Kuzmir is a Hasidic dynasty founded by Rebbe Yechezkel Taub (1772–1856), a disciple of Yaakov Yitzchak (the Seer of Lublin), Yisroel Hopstein (the Kozhnitser Magid) and Shmuel of Karov. Kuzmir is the Yiddish name of Kazimierz Dolny, a town in present-day Poland. The dynasty's branches include the Yablono, Zvolin and Modzitz dynasties, as well as Kfar Hasidim, a moshav in Israel.

The title of Kuzmirer Rebbe was revived for its current holder, Rebbe Pinchas Moshe Taub, the brother of the present Modzitzer Rebbe.

== Lineage ==

- Grand Rabbi Yechezkel Taub of Kuzmir (died 1856)
  - Grand Rabbi David Zvi of Yablona (d. 1882), son of the Kuzmirer, disciple of Menachem Mendel Morgensztern of Kotzk
  - Grand Rabbi Shmuel Eliyahu Taub of Zvolin (d. 1888), son of the Kuzmirer
    - Grand Rabbi Moshe Aharon of Zvolin (d. 1918)
    - Grand Rabbi Yisrael Taub of Modzitz, (1849–1920), author of Divrei Yisrael, son of the Zvoliner
      - Grand Rabbi Shaul Yedidya Elazar Taub of Modzitz (1886–1947), author of Imrei Shaul and Yisa Bracha, son of the Divrei Yisrael
        - Grand Rabbi Shmuel Eliyahu Taub (1905–1984), the Imrei Eish, son of the Imrei Shaul
          - Grand Rabbi Yisrael Dan Taub of Modzitz (1928–2006), author of Nachalas Dan, son of the Imrei Aish
            - Grand Rabbi Chaim Shaul Taub of Modzitz, current Modzitzer Rebbe in Israel, son of the Nachalas Dan
            - Grand Rabbi Pinchas Moshe Taub of Kuzmir, son of the Nachalas Dan

== History ==
===Grand Rabbi Yechezkel Taub===
Yechezkel Taub was born in Płońsk in 1772. His father was Tzvi Hersh.
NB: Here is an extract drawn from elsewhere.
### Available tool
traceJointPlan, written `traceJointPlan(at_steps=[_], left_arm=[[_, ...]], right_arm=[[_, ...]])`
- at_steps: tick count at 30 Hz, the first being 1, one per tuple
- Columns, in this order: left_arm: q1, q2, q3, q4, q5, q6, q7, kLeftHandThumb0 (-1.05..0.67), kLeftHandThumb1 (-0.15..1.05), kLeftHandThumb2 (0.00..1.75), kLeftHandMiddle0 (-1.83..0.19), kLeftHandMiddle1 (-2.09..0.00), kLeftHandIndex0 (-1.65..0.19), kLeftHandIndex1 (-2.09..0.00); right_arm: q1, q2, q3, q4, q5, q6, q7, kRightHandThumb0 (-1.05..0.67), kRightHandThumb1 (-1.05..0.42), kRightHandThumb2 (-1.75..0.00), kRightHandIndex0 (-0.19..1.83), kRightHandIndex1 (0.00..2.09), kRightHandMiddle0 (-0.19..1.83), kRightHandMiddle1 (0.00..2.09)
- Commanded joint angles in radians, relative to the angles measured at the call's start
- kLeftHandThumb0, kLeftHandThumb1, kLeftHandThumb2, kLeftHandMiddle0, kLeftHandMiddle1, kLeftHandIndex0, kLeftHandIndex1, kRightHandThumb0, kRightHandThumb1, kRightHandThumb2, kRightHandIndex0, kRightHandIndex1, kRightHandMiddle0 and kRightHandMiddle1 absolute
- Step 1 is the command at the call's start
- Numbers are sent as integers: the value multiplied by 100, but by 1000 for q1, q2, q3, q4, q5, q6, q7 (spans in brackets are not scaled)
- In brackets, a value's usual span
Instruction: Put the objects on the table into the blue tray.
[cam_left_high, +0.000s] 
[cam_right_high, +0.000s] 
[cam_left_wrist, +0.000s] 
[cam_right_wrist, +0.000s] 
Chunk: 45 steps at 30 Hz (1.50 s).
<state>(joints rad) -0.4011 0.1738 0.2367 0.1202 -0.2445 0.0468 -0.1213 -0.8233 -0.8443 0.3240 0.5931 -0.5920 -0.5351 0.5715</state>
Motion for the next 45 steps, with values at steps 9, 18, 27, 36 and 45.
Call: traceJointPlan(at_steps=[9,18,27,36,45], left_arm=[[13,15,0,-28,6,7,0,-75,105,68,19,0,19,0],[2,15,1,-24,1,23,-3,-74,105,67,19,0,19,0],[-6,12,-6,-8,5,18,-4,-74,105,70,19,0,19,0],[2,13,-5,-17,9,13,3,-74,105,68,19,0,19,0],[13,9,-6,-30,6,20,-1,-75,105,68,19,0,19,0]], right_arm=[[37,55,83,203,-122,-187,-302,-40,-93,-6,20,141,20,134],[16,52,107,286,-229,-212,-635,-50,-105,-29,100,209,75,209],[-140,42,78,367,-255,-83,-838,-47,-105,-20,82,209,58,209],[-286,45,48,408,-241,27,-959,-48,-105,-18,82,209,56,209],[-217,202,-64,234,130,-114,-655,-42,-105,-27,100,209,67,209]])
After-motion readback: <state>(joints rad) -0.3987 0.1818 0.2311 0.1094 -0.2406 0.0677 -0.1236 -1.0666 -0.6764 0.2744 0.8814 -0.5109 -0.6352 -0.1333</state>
Taub was a student of the Chozeh of Lublin and the Kohznitzer Maggid and he established yeshivas and a type of Hasidic teaching that was similar to that of his rebbes.
He grew famous for his musical talents and composed many Hasidic melodies.

He died in Kuzmir on the 17th day of Shevat in 1856. Thousands of Jews, including Rabbi Shlomo Rabinowicz of Radomsk, Rabbi Nosson Dovid of Shidlovtza and Rabbi Yisroel Yitzchok of Radoshitz escorted the deceased to his burial.

Taub's teachings are collected in Neḥmad mi-zahav (1909).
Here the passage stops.